The following options not supported: timeZone, primitivesAsString, prefersDecimal, allowComments, allowUnquotedFieldNames, allowSingleQuotes, allowNumericLeadingZeros, allowBackslashEscapingAnyCharacter, mode, columnNameOfCorruptRecord, timestampNTZFormat, enableDateTimeParsingFallback, allowUnquotedControlChars, encoding, lineSep, samplingRatio, dropFieldIfAllNull, locale, allowNonNumericNumbers, compression, ignoreNullFields.

Difference in Show: If the value of field is string, it would be quoted.

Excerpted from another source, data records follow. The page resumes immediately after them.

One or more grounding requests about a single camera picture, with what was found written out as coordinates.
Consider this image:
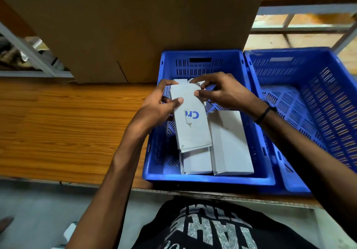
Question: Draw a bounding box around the black printed t-shirt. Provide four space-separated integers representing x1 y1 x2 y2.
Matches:
131 196 320 249

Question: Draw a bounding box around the empty blue plastic crate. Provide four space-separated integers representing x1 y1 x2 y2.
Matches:
243 47 357 193

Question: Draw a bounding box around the person's left hand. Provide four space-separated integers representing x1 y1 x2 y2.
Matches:
129 79 184 135

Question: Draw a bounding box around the black wristband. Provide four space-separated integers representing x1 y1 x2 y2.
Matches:
254 105 278 125

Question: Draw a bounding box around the grey folded carton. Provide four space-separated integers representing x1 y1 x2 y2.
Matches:
208 110 255 176
179 146 214 175

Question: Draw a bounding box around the person's left forearm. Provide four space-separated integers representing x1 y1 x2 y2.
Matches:
65 119 157 249

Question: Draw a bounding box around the person's right hand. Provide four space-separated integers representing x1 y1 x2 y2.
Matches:
190 72 264 118

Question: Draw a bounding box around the large brown cardboard box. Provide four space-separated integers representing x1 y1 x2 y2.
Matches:
0 0 269 84

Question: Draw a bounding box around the white metal shelf frame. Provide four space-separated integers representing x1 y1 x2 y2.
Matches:
0 22 73 78

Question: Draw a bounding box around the person's right forearm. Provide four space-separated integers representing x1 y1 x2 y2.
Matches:
251 101 357 242

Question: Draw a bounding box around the blue plastic crate with cartons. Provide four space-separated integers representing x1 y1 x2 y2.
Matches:
142 49 276 186

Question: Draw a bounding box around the grey cardboard carton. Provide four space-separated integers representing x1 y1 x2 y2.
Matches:
170 79 213 153

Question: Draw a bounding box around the white metal rack frame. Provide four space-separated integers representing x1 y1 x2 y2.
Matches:
250 4 357 55

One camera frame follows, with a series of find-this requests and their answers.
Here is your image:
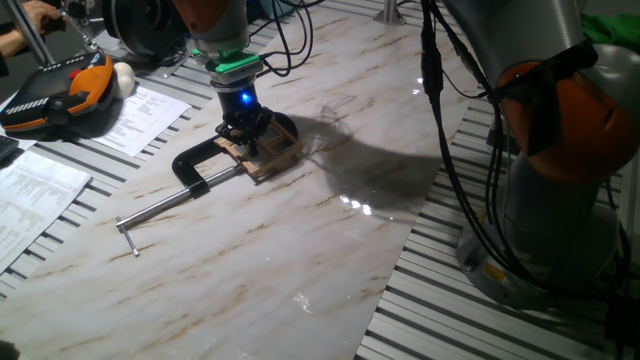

An extra “n” character would be shown in result.

Orc

File type is not supported.

Parquet

Save mode is not supported for the following: Append, Ignore.

The following options are not supported: datetimeRebaseMode, int96RebaseMode, mergeSchema, compression.

Configuration not supported: (ALL)

Text

Write mode not supported for the following: Append, Ignore.

The following options are not supported: compression.

The lineSep parameter not supported in write.

XML

File type is not supported.

Snowflake table

Write to table doesn’t need a provider format.

Bucketing and partitioning are not supported.

Storage format and versioning are not supported.

Catalog

Snowflake Horizon Catalog provider support

  • Only Snowflake is supported as a catalog provider.

Unsupported catalog APIs

  • registerFunction

  • listFunctions

  • getFunction

  • functionExists

  • createExternalTable

Partially supported catalog APIs

  • createTable (no external table support)

Iceberg

Snowflake managed iceberg table

Snowpark Connect for Spark works with Apache Iceberg™ tables, including externally managed Iceberg tables and catalog-linked databases.

Read

Time travel is not supported, including historical snapshot, branch, and incremental read.

Write

  • Using Spark SQL to create tables is not supported.

  • Schema merge is not supported.

  • To create the table, you must:

    • Create an external volume.

    • Link the external volume needs to the table creation in either of the following ways:

      • Set the EXTERNAL_VOLUME to the database.

      • Set snowpark.connect.iceberg.external_volume to Spark configuration.

External managed Iceberg table

Read

  • You must create a Snowflake unmanaged table entity.

  • Time travel is not supported, including historical snapshot, branch, and incremental read.

Write

  • Table creation is not supported.

  • Writing to the existing Iceberg table is supported.

Duplication column names

Snowflake does not support duplicate column names.

The following code fails at the view creation step with the following SQL compilation error: duplicate column name 'foo'.

df = spark.createDataFrame([
(1, 1),
(2, 2)
], ["foo", "foo"])

df.show() # works

df.createTempView("df_view") # Fails with SQL compilation error: duplicate column name 'foo'
Copy

To work around this, set the snowpark.connect.views.duplicate_column_names_handling_mode configuration option to one the following values:

  • rename: A suffix such as _dedup_1, _dedup_2, and so on will be appended to all of the duplicate column names after the first one.

  • drop: All of the duplicate columns except one will be dropped. This might lead to incorrect results if the columns have different values.